[Opening DATASET CONTENT section]
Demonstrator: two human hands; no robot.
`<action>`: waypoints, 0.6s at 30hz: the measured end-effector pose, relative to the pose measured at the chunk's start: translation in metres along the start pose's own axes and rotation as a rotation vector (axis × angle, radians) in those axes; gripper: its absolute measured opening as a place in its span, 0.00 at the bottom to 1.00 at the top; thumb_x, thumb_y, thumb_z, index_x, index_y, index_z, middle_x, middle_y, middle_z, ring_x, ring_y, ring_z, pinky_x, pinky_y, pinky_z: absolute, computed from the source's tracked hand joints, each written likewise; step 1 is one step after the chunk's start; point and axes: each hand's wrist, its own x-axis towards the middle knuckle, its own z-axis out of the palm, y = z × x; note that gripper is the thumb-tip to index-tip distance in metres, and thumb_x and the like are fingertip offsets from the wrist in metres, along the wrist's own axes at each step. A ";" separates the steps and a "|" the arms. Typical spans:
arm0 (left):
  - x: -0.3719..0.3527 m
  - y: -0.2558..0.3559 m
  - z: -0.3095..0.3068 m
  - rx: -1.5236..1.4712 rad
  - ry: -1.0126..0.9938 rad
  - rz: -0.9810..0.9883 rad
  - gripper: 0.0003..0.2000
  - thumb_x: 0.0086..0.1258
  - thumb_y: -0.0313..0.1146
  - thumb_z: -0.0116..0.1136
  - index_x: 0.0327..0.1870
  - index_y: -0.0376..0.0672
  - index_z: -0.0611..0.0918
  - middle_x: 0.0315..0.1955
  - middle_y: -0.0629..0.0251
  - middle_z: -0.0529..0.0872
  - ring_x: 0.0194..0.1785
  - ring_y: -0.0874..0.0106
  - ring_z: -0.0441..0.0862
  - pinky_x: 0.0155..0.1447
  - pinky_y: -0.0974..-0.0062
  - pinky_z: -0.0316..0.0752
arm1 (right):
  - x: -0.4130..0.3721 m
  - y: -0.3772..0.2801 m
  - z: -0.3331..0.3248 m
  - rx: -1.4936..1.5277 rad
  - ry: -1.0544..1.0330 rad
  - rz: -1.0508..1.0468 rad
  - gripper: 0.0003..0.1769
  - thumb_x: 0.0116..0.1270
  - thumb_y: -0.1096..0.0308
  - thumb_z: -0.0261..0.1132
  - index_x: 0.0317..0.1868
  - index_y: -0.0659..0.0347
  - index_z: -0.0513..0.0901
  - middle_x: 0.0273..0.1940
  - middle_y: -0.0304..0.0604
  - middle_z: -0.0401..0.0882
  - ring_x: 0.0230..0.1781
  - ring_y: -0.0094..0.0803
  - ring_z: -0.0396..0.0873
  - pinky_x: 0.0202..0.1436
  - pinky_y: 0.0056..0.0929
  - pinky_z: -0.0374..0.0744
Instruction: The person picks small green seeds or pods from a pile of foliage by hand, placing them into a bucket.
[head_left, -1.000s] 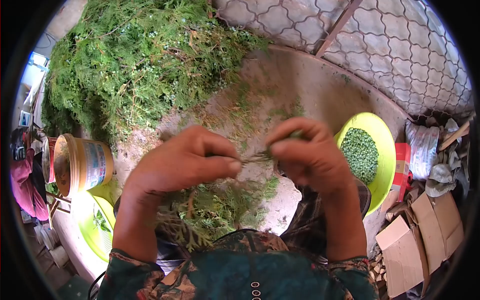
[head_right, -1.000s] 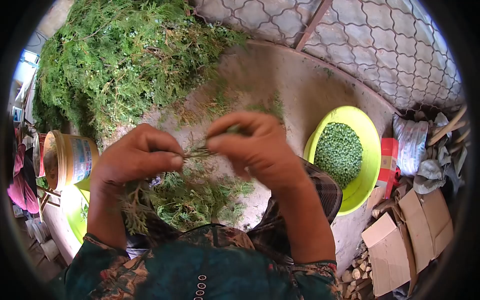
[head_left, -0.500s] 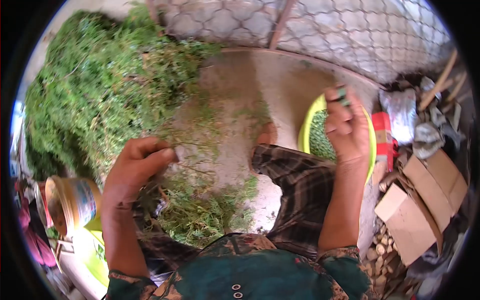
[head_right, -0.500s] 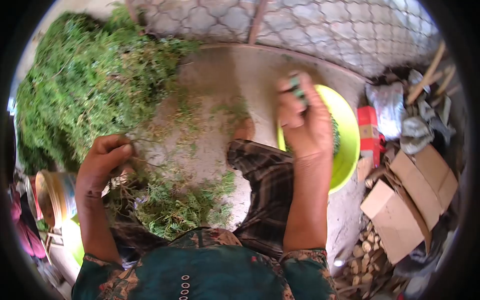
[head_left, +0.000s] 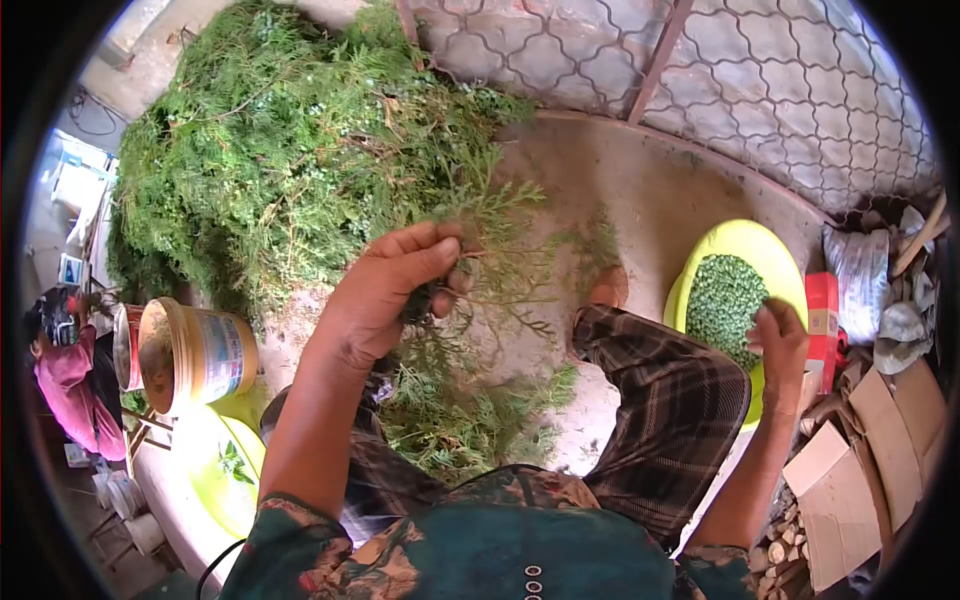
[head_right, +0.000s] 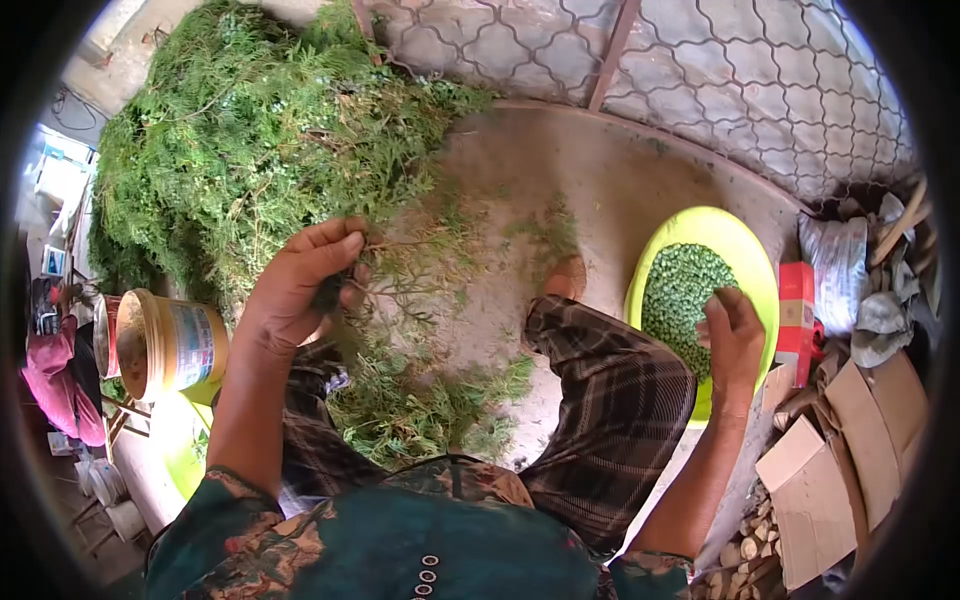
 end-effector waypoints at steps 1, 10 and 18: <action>0.000 -0.001 0.003 -0.047 0.003 0.001 0.11 0.69 0.33 0.53 0.47 0.36 0.77 0.32 0.65 0.81 0.29 0.80 0.75 0.30 0.84 0.70 | -0.008 -0.039 0.010 0.038 -0.067 -0.072 0.18 0.63 0.65 0.61 0.49 0.69 0.76 0.35 0.40 0.79 0.31 0.22 0.76 0.34 0.20 0.76; 0.000 -0.002 -0.016 -0.139 -0.015 -0.052 0.09 0.66 0.27 0.56 0.46 0.37 0.74 0.33 0.58 0.81 0.33 0.70 0.82 0.37 0.74 0.81 | -0.078 -0.172 0.074 0.474 -0.700 -0.602 0.10 0.59 0.77 0.64 0.42 0.68 0.80 0.34 0.41 0.80 0.32 0.25 0.78 0.36 0.21 0.76; -0.006 -0.008 -0.010 0.157 -0.091 0.088 0.08 0.68 0.29 0.55 0.44 0.36 0.79 0.29 0.64 0.82 0.31 0.77 0.81 0.36 0.80 0.79 | -0.064 -0.202 0.134 0.011 -0.351 -1.142 0.05 0.57 0.71 0.63 0.32 0.62 0.80 0.26 0.48 0.77 0.29 0.44 0.77 0.30 0.35 0.74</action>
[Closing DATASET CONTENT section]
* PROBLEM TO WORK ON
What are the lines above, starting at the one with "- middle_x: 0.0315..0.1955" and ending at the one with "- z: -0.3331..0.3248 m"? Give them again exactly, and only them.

* RESULT OF THIS TASK
  - middle_x: 0.0315..0.1955
  - middle_y: -0.0629..0.0251
  - middle_z: -0.0529..0.0872
  - ring_x: 0.0194..0.1785
  - ring_y: -0.0874..0.0106
  - ring_z: -0.0441..0.0862
  - pinky_x: 0.0155..0.1447
  - pinky_y: -0.0974..-0.0062
  - pinky_z: -0.0316..0.0752
arm1 (right):
  - x: -0.4130..0.3721 m
  - y: -0.3772..0.2801 m
  - z: -0.3331..0.3248 m

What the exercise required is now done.